Bowl of Shame

I can’t believe I’m capable of such a monumental mess up. Me, the porridge master! You name the grain, I can cook it into the creamiest, most nutrient-rich and delicious bowl of porridge you’ve ever clapped eyes on, and top it with a perfectly curated assortment of seasonal berries, nut butters, protein-optimising seed combos, raw cacao blends,  toasted coconut, local honey and edible flowers. So how, I ask you, how did this happen?

It all started when I was making the week’s batch of steel cut oats – a classic. I opened the fridge to grab the milk, and there it was: a tub of bio-dynamic cream, due to expire in a few days. Well, we won’t be using that for anything else, I thought, and decided to add some to the porridge as a treat. Little did I know (actually, I did know – I just forgot) that the bio-dynamic sour cream looks exactly like the regular cream we buy, and doesn’t smell that much funkier. So, yeah, I poured a cup of sour cream into the porridge, thereby ruining the whole pot that I’d just lovingly tended for 90 minutes. 

And this after we spent all that time and money on kitchen design and renovations. Melbourne, I’m ashamed to call myself one of your own… I simply don’t deserve to have a chef-quality kitchen. If I had any honour, now would be the time to fall upon my own sword, or at least my beechwood spurtle. I have failed. I feel a bit guilty considering I have a wonderful kitchen renovation, probably the best kitchen in the street.

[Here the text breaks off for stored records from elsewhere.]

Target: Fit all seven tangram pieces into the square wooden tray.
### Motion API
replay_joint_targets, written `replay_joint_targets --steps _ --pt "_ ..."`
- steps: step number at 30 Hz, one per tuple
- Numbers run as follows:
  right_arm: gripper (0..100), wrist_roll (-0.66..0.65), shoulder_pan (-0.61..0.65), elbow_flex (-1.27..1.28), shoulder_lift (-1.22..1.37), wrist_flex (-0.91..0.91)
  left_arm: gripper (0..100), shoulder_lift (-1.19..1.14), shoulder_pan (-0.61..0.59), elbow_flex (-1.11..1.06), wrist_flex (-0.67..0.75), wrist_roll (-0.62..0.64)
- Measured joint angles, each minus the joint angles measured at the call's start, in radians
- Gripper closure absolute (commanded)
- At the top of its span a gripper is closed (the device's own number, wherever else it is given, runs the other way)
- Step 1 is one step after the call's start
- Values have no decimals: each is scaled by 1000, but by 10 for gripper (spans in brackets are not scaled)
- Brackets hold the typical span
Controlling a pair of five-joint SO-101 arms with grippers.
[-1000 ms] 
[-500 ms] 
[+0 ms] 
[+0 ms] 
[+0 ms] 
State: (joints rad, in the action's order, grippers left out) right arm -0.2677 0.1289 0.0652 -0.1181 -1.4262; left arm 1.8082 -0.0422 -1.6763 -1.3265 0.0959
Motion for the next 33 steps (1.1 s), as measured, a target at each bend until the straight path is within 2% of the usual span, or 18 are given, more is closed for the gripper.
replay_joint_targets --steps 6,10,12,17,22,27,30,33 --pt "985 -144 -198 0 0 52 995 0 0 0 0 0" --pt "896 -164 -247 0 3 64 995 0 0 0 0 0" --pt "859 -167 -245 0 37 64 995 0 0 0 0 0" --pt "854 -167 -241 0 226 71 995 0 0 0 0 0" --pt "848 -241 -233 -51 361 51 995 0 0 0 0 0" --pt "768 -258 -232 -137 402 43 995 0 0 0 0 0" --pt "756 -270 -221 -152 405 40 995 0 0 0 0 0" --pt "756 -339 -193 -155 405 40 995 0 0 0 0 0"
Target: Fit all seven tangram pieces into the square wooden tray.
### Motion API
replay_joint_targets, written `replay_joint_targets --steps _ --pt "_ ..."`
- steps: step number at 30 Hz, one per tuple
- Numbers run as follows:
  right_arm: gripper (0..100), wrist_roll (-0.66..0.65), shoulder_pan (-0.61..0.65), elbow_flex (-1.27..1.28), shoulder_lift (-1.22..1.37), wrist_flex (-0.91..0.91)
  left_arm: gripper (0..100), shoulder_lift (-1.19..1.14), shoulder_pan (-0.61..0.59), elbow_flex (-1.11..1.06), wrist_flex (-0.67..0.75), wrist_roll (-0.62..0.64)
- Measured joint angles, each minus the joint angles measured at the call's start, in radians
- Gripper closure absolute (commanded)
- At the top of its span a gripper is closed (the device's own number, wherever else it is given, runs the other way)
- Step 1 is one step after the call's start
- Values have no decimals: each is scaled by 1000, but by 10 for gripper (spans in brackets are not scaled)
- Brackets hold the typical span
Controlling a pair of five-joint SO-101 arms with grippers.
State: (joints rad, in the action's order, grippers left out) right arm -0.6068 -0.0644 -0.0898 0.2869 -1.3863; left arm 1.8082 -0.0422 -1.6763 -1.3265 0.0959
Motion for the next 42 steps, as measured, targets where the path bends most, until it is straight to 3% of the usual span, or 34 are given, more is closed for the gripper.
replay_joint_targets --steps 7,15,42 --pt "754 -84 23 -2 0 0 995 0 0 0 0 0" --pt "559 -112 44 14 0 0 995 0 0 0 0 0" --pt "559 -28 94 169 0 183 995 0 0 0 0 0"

Clarissa keeps telling me that it’s fine, it’s edible, I’m being melodramatic… it’s just like a sour cream chocolate cake, she said. A bit weird in porridge form, but nothing to kick up a stink about. It’s true that adding a handful of cacao and a generous drizzle of honey helped matters considerably, with the cacao drawing out the earthy flavour of the oats and the honey neutralising the unwanted tang of the sour cream. But that’s not the point. It should never have come to this.